Moreover, in the said embodiment, although roll paper S was mentioned as an example and demonstrated as a medium, it is not limited to this, A cut paper may be sufficient.
Further, the roll paper S has been described by taking continuous paper with release paper as an example, but is not limited thereto, and may be plain paper without release paper (in this case, roll paper) Unlike the above-described embodiment where only the adhesive sheet of S and the adhesive sheet of the release paper are cut, plain paper is cut).
The medium is not necessarily paper, and may be a film or cloth, for example.

  Moreover, in the said embodiment, although the said predetermined direction decided to be a perpendicular direction, it is not limited to this. For example, it may be horizontal. That is, in the above embodiment, both the first guide rail 90 and the second guide rail 92 are provided so as to be aligned in the vertical direction, and support the head unit 30 and the cutter unit 40 from the side. However, for example, both of the first guide rail 90 and the second guide rail 92 are provided so as to be aligned in the horizontal direction, and the first guide rail 90 and the second guide rail 92 are connected to the head unit 30 or the cutter. The unit 40 may be supported from above or below.
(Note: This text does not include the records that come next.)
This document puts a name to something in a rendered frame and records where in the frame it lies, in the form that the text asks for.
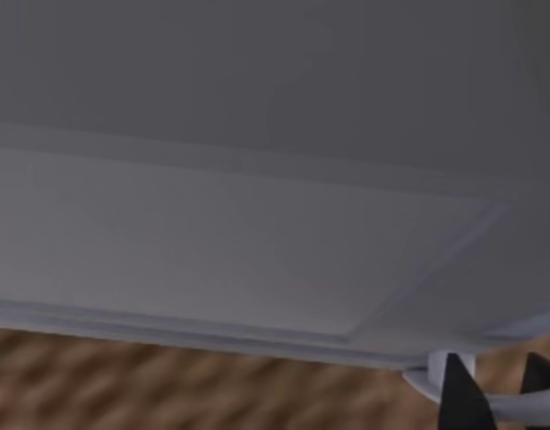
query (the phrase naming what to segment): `blurry brown surface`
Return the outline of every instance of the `blurry brown surface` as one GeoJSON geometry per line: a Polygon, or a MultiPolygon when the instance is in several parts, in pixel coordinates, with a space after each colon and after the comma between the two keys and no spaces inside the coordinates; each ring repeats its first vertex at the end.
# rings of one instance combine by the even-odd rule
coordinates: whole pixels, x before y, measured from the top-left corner
{"type": "MultiPolygon", "coordinates": [[[[529,350],[550,358],[550,336],[481,357],[482,387],[515,393],[529,350]]],[[[0,330],[0,430],[418,430],[436,413],[396,372],[0,330]]]]}

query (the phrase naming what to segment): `brown carpet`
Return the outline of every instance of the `brown carpet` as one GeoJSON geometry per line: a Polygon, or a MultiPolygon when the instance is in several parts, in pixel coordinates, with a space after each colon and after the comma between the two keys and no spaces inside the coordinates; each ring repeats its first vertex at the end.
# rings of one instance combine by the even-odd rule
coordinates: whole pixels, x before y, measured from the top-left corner
{"type": "MultiPolygon", "coordinates": [[[[481,357],[483,388],[516,392],[529,350],[550,357],[550,336],[481,357]]],[[[418,430],[436,413],[396,372],[0,330],[0,430],[418,430]]]]}

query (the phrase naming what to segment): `brown floor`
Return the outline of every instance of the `brown floor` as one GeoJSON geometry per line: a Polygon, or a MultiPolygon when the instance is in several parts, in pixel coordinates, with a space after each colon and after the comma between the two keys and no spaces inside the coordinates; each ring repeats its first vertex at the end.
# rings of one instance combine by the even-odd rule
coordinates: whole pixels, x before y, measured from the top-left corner
{"type": "MultiPolygon", "coordinates": [[[[516,392],[529,350],[550,357],[550,336],[481,357],[483,388],[516,392]]],[[[396,372],[0,330],[0,430],[418,430],[436,413],[396,372]]]]}
  DESCRIPTION OF SYMBOLS 1 Printer, 1a Movement direction one end, 1b Movement direction other end, 20 Paper conveyance part, 23 Conveyance roller, 26 Driven roller, 30 Head unit, 32 Head, 32a 1st head, 32b 2nd head, 32c 3rd head , 34 Head carriage, 34a Head unit driving force receiving portion, 35 Empty portion, 36 Notch portion, 40 Cutter unit, 42 Cutter, 44 Cutter carriage, 44a Cutter unit driving force receiving portion, 50 Detector group, 52 Cleaning unit, 54 platen, 60 controller, 61 interface unit, 62 CPU, 63 memory, 64 unit control circuit, 70 head unit drive unit, 72 head unit pulley, 74 head unit belt, 76 head unit drive Giving part, 80 Cutter unit driving part, 82 Cutter unit pulley, 84 Cutter unit belt, 86 Cutter unit driving force giving part, 90 First guide rail, 92 Second guide rail, 94 Head unit support member, 96 cutter Unit support member, 110 computer, S roll paper.

Claims (5)

A transport unit for transporting the medium in the transport direction;
A head part that moves in a crossing direction intersecting the transport direction and discharges the liquid onto the medium; and a cut part that moves in the crossing direction and cuts the medium.
The head portion includes a first head and a second head provided at different positions in both the transport direction and the crossing direction, and a head carriage that supports the first head and the second head. ,
The liquid ejection apparatus according to claim 1, wherein the head carriage includes a cutout portion formed at a position aligned with the first head and the second head in order to arrange the cut portion. The liquid ejection apparatus according to claim 1,
The cut portion has a cutter carriage and a cutter provided in the cutter carriage,
The liquid ejection device, wherein the notch is a part for arranging the cutter. The liquid ejection apparatus according to claim 1 or 2,
The first head is located upstream of the second head in the first direction from the head part to the cut part in the intersecting direction,
The liquid ejecting apparatus according to claim 1, wherein the cutout portion is located at a position aligned with the first head downstream of the first head in the first direction. The home position of the cut part is located at one end in the crossing direction,
The liquid ejecting apparatus according to claim 1, wherein a home position of the head portion is located at the other end portion in the intersecting direction. A liquid discharge method for discharging a liquid onto a medium,
A transport unit that transports the medium in the transport direction; a head unit that moves in a crossing direction that intersects the transporting direction and that discharges liquid to the medium; and a cut unit that moves in the crossing direction and cuts the medium. The head portion includes a first head and a second head provided at different positions in both the transport direction and the cross direction, and a head carriage that supports the first head and the second head. The head carriage section ejects liquid onto the medium using a liquid ejection apparatus having a notch formed at a position aligned with the first head and the second head in order to place the cut section. A liquid discharge method characterized by the above.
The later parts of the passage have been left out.